### PROBLEM TO WORK ON
What lines below include the string "wooden"? Pick them out and copy them.

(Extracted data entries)
++++++++

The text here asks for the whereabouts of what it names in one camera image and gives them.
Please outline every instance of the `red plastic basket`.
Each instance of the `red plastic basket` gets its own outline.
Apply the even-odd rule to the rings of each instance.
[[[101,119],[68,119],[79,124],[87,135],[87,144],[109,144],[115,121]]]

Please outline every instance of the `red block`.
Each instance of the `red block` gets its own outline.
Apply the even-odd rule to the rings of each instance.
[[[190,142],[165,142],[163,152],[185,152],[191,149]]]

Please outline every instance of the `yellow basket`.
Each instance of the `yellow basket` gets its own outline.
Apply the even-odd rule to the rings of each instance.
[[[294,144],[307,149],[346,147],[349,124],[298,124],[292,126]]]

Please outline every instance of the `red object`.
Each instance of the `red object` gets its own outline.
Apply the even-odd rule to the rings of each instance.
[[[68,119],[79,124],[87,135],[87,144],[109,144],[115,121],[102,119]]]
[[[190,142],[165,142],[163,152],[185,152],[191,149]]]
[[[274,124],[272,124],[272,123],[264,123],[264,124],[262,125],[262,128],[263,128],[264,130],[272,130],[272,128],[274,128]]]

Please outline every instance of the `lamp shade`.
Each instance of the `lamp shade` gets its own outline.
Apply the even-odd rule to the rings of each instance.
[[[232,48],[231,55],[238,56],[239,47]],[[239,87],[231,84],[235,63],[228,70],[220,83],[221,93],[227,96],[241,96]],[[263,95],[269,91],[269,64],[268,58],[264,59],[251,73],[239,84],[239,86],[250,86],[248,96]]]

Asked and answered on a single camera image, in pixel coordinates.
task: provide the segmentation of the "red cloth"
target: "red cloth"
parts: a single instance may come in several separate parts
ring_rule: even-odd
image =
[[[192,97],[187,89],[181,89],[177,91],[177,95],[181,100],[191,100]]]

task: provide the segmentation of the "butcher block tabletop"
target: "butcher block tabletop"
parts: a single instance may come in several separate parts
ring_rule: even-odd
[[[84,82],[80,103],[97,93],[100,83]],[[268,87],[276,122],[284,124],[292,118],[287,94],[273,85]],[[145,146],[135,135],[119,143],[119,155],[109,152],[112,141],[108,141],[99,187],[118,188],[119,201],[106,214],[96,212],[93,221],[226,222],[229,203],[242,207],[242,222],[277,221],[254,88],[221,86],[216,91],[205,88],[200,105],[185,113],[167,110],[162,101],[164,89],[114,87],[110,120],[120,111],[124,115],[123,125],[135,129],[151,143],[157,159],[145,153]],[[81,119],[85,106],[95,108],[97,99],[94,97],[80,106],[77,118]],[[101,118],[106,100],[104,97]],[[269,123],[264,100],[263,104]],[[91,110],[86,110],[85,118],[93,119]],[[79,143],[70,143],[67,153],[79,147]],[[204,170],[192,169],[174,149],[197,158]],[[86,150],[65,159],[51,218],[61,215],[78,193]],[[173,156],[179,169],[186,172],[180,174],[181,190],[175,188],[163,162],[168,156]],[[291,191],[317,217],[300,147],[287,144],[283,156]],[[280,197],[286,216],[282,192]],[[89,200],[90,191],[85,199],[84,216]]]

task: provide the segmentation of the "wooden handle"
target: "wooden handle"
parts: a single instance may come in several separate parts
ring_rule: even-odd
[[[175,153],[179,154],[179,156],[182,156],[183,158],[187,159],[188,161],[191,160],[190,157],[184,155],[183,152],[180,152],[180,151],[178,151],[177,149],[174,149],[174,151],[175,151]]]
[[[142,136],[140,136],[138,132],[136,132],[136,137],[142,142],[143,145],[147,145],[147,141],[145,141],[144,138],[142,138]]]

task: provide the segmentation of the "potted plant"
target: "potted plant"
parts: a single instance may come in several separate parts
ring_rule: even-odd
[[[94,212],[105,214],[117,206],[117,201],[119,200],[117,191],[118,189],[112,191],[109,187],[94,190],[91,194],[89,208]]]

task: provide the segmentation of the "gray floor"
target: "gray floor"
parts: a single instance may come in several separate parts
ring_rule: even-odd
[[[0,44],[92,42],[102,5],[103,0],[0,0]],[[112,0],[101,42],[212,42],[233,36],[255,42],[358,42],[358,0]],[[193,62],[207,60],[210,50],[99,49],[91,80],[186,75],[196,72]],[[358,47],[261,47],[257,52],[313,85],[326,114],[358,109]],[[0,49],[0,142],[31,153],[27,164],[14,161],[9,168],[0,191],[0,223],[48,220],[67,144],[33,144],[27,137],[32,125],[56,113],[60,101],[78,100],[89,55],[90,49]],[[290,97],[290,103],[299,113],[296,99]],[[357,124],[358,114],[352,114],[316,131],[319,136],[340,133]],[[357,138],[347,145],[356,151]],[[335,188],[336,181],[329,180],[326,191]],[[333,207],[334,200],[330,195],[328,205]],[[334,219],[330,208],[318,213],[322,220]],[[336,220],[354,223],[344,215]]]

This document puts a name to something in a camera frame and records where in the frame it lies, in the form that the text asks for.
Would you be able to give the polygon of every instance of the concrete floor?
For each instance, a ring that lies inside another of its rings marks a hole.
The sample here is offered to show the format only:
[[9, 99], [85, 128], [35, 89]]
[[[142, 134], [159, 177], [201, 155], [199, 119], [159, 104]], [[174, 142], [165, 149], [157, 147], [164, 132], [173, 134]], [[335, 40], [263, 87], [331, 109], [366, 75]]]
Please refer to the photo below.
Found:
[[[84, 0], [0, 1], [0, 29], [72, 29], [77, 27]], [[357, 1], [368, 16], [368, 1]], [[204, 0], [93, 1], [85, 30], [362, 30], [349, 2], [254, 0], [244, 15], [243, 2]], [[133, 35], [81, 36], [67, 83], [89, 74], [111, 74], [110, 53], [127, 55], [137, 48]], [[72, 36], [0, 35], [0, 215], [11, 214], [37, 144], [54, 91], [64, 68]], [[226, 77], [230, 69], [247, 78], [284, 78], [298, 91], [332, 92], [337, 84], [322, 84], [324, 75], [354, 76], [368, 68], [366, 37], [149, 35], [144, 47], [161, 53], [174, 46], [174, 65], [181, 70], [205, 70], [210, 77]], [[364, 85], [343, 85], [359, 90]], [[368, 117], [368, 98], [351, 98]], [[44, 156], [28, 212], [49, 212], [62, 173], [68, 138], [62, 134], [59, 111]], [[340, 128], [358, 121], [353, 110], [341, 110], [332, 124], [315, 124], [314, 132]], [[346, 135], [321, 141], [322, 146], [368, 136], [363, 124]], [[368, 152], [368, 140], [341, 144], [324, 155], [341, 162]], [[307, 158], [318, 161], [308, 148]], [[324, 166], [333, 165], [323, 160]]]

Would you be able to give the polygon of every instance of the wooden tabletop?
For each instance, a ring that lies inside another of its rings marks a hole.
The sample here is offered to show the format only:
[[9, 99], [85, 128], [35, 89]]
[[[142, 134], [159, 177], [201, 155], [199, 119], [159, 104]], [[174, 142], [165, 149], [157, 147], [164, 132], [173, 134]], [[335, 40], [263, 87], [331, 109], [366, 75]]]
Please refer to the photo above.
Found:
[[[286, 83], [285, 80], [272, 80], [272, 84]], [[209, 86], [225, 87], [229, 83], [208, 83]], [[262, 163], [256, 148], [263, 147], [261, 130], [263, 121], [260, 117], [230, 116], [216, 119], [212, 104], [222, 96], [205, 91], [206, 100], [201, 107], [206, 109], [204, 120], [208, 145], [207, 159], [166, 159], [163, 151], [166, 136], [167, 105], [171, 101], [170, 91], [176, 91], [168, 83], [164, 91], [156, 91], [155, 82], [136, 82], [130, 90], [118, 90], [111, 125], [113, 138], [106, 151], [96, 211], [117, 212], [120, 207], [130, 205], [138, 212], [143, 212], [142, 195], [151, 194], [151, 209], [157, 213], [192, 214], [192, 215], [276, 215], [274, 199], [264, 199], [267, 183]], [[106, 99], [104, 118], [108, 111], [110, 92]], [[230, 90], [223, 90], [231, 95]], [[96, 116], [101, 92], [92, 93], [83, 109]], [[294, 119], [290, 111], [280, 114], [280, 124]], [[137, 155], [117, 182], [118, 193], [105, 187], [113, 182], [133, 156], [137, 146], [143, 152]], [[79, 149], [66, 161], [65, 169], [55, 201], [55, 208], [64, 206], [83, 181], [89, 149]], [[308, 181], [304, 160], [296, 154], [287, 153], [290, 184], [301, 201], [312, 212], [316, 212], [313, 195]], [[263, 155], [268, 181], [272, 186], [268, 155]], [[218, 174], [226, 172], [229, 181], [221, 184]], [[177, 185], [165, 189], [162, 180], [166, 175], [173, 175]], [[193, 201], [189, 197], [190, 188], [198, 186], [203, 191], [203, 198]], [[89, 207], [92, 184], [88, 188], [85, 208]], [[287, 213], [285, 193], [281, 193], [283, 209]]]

++++++++

### OUTPUT OF THE TASK
task: provide the segmentation of the "wooden handle"
target: "wooden handle"
Would you be able to give the polygon of every instance of the wooden tabletop?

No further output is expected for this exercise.